In 1987, Russian Sergey Minaev, a Soviet DJ and pop singer of the mid-1980s, who specialized in humorous songs and musical parodies, performed his version called "DJ's Rap (Рэп дискжокея)" with new lyrics about Soviet censorship in satirical key. It gained strong popularity throughout the USSR in 1987, when music video was released.
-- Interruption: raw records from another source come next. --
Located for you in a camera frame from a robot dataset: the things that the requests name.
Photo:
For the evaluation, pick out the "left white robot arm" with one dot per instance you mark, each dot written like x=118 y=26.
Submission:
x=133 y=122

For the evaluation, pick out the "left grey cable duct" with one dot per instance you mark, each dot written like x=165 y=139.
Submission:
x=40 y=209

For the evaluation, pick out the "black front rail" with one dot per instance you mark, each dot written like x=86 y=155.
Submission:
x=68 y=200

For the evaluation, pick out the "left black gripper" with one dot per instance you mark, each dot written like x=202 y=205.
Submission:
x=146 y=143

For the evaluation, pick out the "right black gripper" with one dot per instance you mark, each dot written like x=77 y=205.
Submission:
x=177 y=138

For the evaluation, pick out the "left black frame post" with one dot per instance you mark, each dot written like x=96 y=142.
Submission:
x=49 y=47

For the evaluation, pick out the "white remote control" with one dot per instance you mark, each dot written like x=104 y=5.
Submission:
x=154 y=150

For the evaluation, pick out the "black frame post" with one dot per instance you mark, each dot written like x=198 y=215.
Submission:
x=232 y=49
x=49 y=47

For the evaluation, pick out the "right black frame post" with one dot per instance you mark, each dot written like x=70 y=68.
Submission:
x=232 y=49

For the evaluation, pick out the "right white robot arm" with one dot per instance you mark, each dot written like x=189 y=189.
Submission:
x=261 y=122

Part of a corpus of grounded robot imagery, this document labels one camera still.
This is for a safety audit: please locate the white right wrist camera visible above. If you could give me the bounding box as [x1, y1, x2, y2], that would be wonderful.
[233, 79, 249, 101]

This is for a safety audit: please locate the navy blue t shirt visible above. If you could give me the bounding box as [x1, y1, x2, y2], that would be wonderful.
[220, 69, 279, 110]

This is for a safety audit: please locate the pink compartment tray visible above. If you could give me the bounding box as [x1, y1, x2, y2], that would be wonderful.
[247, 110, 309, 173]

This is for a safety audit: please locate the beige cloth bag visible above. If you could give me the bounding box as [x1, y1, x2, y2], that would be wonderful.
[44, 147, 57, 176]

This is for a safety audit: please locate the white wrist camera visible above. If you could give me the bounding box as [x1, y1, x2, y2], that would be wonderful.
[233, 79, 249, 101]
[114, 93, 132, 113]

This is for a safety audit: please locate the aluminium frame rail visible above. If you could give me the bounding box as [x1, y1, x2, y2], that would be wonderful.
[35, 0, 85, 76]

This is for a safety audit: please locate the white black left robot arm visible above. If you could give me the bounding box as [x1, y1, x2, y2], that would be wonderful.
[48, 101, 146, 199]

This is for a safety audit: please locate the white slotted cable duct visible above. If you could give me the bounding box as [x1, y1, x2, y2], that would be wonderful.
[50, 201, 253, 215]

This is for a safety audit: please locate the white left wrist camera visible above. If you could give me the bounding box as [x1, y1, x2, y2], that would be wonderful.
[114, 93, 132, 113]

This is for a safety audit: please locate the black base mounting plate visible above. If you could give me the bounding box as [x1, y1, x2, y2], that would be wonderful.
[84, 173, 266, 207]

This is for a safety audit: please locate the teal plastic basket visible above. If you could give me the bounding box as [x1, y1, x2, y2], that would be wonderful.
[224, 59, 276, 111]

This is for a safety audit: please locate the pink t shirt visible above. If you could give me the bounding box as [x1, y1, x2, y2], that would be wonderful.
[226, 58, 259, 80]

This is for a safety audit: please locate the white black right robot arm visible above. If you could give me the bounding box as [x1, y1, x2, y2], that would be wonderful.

It reached 4th place in "Videos of the Year" by "Smena" and 12th place in January 1988's "Top 30 Hits" by ZD Awards.

==Track listings==

CD maxi
| No. | Title | Length |
|---|---|---|
| 1. | "Holiday Rap" (extended) | 6:22 |
| 2. | "Holiday Rap" (a cappella) | 6:10 |
| 3. | "Whimsical Touch" | 5:01 |
| 4. | "Holiday Rap" (radio edit) | 4:27 |

7-inch single
| No. | Title | Length |
|---|---|---|
| 1. | "Holiday Rap" | 4:25 |
| 2. | "Whimsical Touch" | 5:00 |

12-inch maxi
| No. | Title | Length |
|---|---|---|
| 1. | "Holiday Rap" | 6:20 |
| 2. | "Holiday Rap" (a cappella) | 6:09 |
| 3. | "Holiday Rap" (hip hop instrumental) | 6:20 |
| 4. | "Whimsical Touch" | 5:00 |

==Charts==

===Weekly charts===
"Holiday Rap"

| Chart (1986–1987) | Peak position |
|---|---|
| Australia (Australian Music Report) | 11 |
| Austria (Ö3 Austria Top 40) | 2 |
| Belgium (Ultratop 50 Flanders) | 1 |
| Canada Top Singles (RPM) | 9 |
| Denmark (IFPI) | 3 |
| Europe (Eurochart Hot 100) | 1 |
| Finland (Suomen virallinen lista) | 3 |
| France (SNEP) | 1 |
| Italy (Hit Parade) | 1 |
| Italy (Musica e dischi) | 1 |
| Netherlands (Dutch Top 40) | 1 |
| Netherlands (Single Top 100) | 1 |
| Norway (VG-lista) | 3 |
| Spain (AFE) | 1 |
| Sweden (Sverigetopplistan) | 7 |
| Switzerland (Schweizer Hitparade) | 1 |
| UK Singles (Official Charts) | 6 |
| West Germany (GfK) | 1 |

"Holiday Rap '91"

| Chart (1991) | Peak position |
|---|---|
| Netherlands (Single Top 100) | 62 |

===Year-end charts===

| Chart (1986) | Position |
|---|---|
| Austria (Ö3 Austria Top 40) | 29 |
| Belgium (Ultratop) | 32 |
| Europe (European Hot 100 Singles) | 17 |
| Netherlands (Dutch Top 40) | 14 |
| Netherlands (Single Top 100) | 11 |
| Switzerland (Schweizer Hitparade) | 27 |
| West Germany (Media Control) | 5 |

| Chart (1987) | Position |
|---|---|
| Australia (Australian Music Report) | 88 |
| Canada Top Singles (RPM) | 69 |

==Certifications==

| Region | Certification | Certified units/sales |
| France (SNEP) | Silver | 250,000^{*} |
^{*} Sales figures based on certification alone.